Hive crashing on where clause - mongodb

I am trying to get a hive-hadoop-mongo setup to work. I have imported the data into mongodb from a json file, then I created both internal and external tables in hive that connect to mongo:
CREATE EXTERNAL TABLE reviews(
user_id STRING,
review_id STRING,
stars INT,
date1 STRING,
text STRING,
type STRING,
business_id STRING
)
STORED BY 'com.mongodb.hadoop.hive.MongoStorageHandler'
WITH SERDEPROPERTIES('mongo.columns.mapping'='{"date1":"date"}')
TBLPROPERTIES('mongo.uri'='mongodb://localhost:27017/test.reviews');
This part works fine because a select all query (select * from reviews) outputs everything like it should. But when I do one with a where clause (select * from reviews where stars=4 for example) hive crashes.
I have the following jars being added when I start up hive:
add jar mongo-hadoop.jar;
add jar mongo-java-driver-3.3.0.jar;
add jar mongo-hadoop-hive-2.0.1.jar;
And if it is relevant in any sense, I am using Amazon's EMR cluster for this, and I'm connected through ssh.
Thanks for all the help
Here is the error hive throws out:
Exception in thread "main" java.lang.NoSuchMethodError: org.apache.hadoop.hive.ql.exec.Utilities.deserializeExpression(Ljava/lang/String;)Lorg/apache/hadoop/hive/ql/plan/ExprNodeGenericFuncDesc;
at com.mongodb.hadoop.hive.input.HiveMongoInputFormat.getFilter(HiveMongoInputFormat.java:134)

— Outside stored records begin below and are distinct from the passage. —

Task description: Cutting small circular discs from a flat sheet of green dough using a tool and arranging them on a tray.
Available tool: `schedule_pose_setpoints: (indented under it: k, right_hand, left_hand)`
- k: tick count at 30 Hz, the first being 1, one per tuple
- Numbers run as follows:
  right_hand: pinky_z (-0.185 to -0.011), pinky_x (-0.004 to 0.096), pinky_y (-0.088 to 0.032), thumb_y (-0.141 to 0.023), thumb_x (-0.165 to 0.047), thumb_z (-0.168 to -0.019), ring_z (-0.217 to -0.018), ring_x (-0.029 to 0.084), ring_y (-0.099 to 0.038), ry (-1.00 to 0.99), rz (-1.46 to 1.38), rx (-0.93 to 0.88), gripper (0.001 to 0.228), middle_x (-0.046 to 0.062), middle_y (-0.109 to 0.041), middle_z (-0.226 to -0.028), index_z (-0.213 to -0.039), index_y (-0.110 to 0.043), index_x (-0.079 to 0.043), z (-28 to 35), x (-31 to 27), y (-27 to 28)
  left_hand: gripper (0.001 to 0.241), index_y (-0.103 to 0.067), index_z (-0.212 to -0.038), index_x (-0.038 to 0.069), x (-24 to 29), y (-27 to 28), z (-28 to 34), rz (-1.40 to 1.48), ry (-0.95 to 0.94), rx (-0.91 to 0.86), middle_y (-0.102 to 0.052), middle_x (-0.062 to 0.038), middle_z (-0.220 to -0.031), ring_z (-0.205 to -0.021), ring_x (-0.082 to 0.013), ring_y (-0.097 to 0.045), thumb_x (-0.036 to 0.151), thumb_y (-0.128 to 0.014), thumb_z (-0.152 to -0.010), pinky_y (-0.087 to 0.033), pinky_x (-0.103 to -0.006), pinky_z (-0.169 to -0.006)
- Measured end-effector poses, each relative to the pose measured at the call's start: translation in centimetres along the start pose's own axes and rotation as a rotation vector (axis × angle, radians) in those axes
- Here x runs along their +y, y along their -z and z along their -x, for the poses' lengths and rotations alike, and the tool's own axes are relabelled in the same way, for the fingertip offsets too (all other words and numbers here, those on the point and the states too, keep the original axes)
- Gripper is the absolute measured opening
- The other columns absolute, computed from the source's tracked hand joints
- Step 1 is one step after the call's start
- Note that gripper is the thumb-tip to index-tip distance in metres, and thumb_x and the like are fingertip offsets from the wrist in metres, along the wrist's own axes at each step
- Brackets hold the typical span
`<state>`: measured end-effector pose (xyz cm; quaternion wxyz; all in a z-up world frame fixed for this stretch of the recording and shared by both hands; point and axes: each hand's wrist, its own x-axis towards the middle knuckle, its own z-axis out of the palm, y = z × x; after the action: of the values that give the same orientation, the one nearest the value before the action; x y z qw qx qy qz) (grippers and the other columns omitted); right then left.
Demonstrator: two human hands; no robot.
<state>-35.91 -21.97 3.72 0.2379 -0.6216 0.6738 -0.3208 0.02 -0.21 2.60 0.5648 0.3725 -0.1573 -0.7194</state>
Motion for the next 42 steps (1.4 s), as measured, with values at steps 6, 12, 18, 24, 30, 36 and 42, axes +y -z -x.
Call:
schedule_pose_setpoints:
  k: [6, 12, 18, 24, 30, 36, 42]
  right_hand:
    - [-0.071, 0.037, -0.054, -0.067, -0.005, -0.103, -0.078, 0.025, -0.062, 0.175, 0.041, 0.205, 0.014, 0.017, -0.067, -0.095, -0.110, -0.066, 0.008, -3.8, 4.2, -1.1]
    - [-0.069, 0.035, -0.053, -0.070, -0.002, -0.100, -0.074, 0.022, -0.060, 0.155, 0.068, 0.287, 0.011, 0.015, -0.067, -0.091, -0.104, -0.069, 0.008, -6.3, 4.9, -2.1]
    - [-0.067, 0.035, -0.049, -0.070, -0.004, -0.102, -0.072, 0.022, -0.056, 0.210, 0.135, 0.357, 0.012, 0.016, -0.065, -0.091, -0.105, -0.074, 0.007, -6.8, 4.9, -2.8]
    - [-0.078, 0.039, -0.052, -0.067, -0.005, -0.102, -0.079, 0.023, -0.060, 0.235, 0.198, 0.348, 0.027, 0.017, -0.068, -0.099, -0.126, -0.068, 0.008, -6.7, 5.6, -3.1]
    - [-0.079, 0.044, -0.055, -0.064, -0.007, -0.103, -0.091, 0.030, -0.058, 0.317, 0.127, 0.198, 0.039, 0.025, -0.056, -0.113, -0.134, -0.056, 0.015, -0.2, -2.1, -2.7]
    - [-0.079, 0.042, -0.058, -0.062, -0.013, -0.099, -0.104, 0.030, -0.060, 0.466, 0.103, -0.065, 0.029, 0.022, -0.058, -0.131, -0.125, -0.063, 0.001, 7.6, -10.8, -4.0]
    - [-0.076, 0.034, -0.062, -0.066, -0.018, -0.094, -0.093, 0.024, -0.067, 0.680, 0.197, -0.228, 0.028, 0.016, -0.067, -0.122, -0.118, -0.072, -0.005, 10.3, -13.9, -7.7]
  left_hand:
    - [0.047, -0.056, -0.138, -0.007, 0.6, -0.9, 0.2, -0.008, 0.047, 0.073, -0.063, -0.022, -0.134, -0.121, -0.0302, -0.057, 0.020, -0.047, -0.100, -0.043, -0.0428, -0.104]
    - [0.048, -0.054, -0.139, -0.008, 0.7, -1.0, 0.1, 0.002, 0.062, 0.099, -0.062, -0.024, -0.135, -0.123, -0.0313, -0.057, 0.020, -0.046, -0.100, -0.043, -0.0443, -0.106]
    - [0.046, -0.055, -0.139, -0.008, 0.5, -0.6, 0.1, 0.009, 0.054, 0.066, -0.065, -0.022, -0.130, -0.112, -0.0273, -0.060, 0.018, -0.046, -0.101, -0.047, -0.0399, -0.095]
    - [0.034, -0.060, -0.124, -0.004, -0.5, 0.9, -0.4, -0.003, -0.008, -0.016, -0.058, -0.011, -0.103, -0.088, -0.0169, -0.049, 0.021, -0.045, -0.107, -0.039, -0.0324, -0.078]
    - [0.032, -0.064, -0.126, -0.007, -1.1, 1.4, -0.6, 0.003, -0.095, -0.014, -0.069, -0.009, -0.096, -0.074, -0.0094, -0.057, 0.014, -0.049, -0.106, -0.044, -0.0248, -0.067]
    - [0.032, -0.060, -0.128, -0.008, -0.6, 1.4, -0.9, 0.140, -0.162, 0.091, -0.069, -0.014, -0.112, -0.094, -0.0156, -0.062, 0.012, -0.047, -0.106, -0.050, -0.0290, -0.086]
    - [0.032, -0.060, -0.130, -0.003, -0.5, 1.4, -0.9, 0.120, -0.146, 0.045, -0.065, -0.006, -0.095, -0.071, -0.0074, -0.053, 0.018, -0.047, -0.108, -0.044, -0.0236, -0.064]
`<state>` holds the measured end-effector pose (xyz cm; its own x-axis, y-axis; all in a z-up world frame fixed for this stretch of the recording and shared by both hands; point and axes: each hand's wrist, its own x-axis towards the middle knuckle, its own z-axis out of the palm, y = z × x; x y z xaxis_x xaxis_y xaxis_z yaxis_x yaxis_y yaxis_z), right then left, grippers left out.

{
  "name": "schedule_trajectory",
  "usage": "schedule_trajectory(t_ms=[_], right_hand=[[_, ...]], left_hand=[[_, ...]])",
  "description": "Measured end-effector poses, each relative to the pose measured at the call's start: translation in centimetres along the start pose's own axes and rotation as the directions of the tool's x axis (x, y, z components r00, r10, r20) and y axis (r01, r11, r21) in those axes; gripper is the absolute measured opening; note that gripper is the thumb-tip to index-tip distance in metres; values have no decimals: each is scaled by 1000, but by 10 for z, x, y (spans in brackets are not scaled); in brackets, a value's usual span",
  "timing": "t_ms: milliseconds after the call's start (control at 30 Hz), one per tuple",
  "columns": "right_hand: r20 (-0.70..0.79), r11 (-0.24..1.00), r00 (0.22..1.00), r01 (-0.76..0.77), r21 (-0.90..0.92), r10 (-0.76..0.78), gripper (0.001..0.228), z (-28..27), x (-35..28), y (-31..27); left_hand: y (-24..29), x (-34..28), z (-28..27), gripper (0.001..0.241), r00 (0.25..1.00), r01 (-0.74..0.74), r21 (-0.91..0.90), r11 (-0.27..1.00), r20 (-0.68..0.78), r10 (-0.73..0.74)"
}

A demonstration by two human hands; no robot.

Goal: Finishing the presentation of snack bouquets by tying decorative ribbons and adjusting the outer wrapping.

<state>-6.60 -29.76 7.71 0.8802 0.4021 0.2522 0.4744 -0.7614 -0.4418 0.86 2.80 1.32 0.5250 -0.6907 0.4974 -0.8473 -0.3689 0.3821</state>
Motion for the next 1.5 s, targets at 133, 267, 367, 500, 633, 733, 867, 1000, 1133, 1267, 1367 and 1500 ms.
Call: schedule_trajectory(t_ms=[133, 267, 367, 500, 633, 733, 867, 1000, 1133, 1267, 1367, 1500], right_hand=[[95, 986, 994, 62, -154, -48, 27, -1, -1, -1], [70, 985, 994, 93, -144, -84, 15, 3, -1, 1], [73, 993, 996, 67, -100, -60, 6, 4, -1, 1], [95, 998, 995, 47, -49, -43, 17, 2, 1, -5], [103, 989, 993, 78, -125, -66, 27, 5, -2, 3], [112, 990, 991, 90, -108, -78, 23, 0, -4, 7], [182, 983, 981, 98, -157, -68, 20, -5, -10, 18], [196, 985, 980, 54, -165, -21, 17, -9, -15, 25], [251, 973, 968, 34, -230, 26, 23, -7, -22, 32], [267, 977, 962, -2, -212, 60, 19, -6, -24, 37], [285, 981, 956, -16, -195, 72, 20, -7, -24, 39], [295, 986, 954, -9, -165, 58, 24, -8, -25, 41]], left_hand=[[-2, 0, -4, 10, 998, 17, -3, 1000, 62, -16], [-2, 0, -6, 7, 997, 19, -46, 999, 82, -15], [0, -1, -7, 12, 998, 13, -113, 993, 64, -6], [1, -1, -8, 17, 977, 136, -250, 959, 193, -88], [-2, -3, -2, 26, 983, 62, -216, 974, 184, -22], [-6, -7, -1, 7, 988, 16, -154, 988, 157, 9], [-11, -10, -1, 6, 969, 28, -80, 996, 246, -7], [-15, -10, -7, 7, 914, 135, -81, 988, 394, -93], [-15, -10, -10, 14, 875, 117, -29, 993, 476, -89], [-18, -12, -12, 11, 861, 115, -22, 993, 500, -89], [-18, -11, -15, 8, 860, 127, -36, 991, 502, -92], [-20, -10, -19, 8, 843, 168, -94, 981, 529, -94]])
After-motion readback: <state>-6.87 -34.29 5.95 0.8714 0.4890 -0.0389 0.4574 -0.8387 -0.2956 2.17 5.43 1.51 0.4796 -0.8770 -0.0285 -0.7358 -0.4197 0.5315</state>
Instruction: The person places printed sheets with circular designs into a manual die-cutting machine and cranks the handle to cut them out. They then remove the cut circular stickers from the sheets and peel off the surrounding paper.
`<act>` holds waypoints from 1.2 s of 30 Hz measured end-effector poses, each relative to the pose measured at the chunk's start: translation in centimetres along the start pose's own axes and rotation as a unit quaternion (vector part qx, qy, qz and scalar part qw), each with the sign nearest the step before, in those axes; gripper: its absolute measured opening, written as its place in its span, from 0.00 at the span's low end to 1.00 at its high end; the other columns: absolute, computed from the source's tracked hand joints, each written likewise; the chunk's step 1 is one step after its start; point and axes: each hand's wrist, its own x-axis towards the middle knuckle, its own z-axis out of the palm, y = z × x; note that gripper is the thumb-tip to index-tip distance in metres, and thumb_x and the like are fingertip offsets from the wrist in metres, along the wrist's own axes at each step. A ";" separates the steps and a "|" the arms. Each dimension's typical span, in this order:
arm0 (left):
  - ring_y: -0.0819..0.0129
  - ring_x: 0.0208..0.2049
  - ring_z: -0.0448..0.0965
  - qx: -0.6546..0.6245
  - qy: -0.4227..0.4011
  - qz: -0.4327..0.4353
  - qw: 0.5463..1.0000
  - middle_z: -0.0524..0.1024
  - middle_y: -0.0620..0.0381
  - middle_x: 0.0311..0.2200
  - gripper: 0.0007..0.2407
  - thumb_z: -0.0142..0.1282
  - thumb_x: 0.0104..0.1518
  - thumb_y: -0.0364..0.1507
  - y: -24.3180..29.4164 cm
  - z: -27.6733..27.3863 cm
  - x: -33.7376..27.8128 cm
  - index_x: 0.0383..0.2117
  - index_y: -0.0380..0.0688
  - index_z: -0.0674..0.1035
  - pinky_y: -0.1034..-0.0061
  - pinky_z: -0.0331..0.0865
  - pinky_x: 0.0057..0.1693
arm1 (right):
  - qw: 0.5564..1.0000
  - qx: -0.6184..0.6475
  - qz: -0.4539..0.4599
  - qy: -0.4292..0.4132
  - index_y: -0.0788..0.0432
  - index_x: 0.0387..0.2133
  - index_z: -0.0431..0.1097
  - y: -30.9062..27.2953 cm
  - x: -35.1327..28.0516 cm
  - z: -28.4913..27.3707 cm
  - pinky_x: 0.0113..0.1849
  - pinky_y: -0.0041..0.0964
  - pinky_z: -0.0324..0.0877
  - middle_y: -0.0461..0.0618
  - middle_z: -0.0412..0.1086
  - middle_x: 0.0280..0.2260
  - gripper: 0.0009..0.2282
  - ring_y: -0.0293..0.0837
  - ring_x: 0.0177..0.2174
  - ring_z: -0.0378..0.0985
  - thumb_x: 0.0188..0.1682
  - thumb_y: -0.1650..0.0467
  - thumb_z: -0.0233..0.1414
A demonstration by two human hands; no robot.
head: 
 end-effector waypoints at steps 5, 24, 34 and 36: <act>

at com.mongodb.hadoop.hive.input.HiveMongoInputFormat.getRecordReader(HiveMongoInputFormat.java:103)
at org.apache.hadoop.hive.ql.exec.FetchOperator$FetchInputFormatSplit.getRecordReader(FetchOperator.java:691)
at org.apache.hadoop.hive.ql.exec.FetchOperator.getRecordReader(FetchOperator.java:329)
at org.apache.hadoop.hive.ql.exec.FetchOperator.getNextRow(FetchOperator.java:455)
at org.apache.hadoop.hive.ql.exec.FetchOperator.pushRow(FetchOperator.java:424)
at org.apache.hadoop.hive.ql.exec.FetchTask.fetch(FetchTask.java:144)
at org.apache.hadoop.hive.ql.Driver.getResults(Driver.java:1885)
at org.apache.hadoop.hive.cli.CliDriver.processLocalCmd(CliDriver.java:252)
at org.apache.hadoop.hive.cli.CliDriver.processCmd(CliDriver.java:183)
at org.apache.hadoop.hive.cli.CliDriver.processLine(CliDriver.java:399)
at org.apache.hadoop.hive.cli.CliDriver.executeDriver(CliDriver.java:776)
at org.apache.hadoop.hive.cli.CliDriver.run(CliDriver.java:714)
at org.apache.hadoop.hive.cli.CliDriver.main(CliDriver.java:641)
at sun.reflect.NativeMethodAccessorImpl.invoke0(Native Method)
at sun.reflect.NativeMethodAccessorImpl.invoke(NativeMethodAccessorImpl.java:62)
at sun.reflect.DelegatingMethodAccessorImpl.invoke(DelegatingMethodAccessorImpl.java:43)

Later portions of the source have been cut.